Bug #7228
Updated by Brett Smith over 9 years ago
h2. Problem We have seen crunch-dispatch break API server as follows: * Run as root, as described in docs * Call some part of the API server's code base that uses Rails.cache * Create files and directories in @{Rails.root}/tmp/cache@ with owner=root and permissions that prohibit www-data from writing After this has happened, API server (running as www-data) crashes when trying to update cached data. This isn't very common because API server usually creates/updates a given cache item before crunch-dispatch does. But when it does happen, it's bad: for example, new groups can't be created because the group cache can't be updated. The condition can be fixed temporarily by running @arvados-api-server-upgrade.sh@ (it does @chown -R@ on the tmp dir, among other things). However, this doesn't prevent it from happening again. The real solution is #5162: refactor crunch-dispatch as an API client so it can't touch the API server Rails project at all. h2. Ideas In the meantime, there might be an effective workaround, like running crunch-dispatch with umask=002 and the same GID as the API server process. (Running crunch-dispatch with the same _UID_ as the API server process would fix the cache permission issue, but at the cost of introducing other problems: crunch-dispatch needs to use sudo, and giving www-data passwordless sudo undermines the security benefit of running the web service as non-root in the first place.) h2. Immediate fix * @arvados-api-server-upgrade.sh@ already makes $WWW_OWNER the owner of @tmp/@ recursively.
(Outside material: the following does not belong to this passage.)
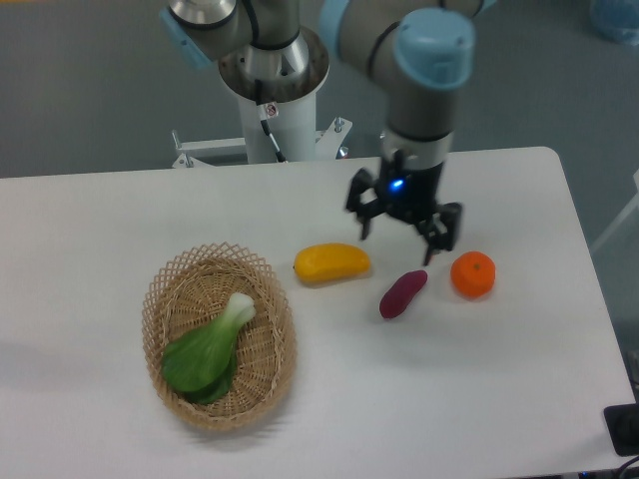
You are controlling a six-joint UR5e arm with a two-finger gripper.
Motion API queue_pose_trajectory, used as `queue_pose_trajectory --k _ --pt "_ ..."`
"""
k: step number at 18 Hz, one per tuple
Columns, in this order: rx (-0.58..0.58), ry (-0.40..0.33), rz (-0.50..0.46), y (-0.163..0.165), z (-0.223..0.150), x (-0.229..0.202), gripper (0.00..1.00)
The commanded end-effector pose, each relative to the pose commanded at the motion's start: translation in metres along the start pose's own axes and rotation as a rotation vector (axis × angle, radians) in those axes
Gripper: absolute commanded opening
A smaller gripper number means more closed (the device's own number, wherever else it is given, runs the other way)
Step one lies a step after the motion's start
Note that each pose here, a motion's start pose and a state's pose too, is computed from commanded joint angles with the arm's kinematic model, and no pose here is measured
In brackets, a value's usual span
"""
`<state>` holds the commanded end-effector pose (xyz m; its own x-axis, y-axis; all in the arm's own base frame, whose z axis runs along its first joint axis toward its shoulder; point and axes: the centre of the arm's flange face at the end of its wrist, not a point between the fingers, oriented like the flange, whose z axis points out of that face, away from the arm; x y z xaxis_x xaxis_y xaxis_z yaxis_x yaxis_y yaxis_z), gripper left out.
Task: Pick up the green vegetable from the basket
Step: 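Move the open gripper over the wicker basket toward the bok choy, then lower the gripper onto the bok choy stem in the basket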
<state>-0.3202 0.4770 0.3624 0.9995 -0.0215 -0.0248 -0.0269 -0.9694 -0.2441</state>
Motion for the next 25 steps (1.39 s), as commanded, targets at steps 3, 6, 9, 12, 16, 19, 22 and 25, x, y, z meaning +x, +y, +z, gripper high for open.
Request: queue_pose_trajectory --k 3,6,9,12,16,19,22,25 --pt "-0.019 0.026 -0.001 -0.008 0.033 0.029 1.0" --pt "-0.029 0.022 0.071 -0.017 0.061 0.062 1.0" --pt "-0.06 0.031 0.113 -0.027 0.095 0.083 1.0" --pt "-0.093 0.032 0.168 -0.037 0.112 0.108 1.0" --pt "-0.135 0.04 0.194 -0.039 0.138 0.12 1.0" --pt "-0.169 0.02 0.219 -0.041 0.148 0.13 1.0" --pt "-0.174 0.021 0.217 -0.042 0.152 0.13 1.0" --pt "-0.173 0.013 0.219 -0.04 0.163 0.131 1.0"
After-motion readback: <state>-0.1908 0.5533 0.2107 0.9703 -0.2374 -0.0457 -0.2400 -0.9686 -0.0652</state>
Extend it to chmod @tmp/cache/@ 2775. * Extend crunch-dispatch to run with a 002 umask. The only other file it opens is its own lockfile, and it sets a specific 0644 mode for that, so this should only affect Rails cache files. * Test using the procedure in note-5. * Make sure the arvados-dev branch gets merged before the arvados branch, so we build a new package that includes both the new upgrade script and the new crunch-dispatch.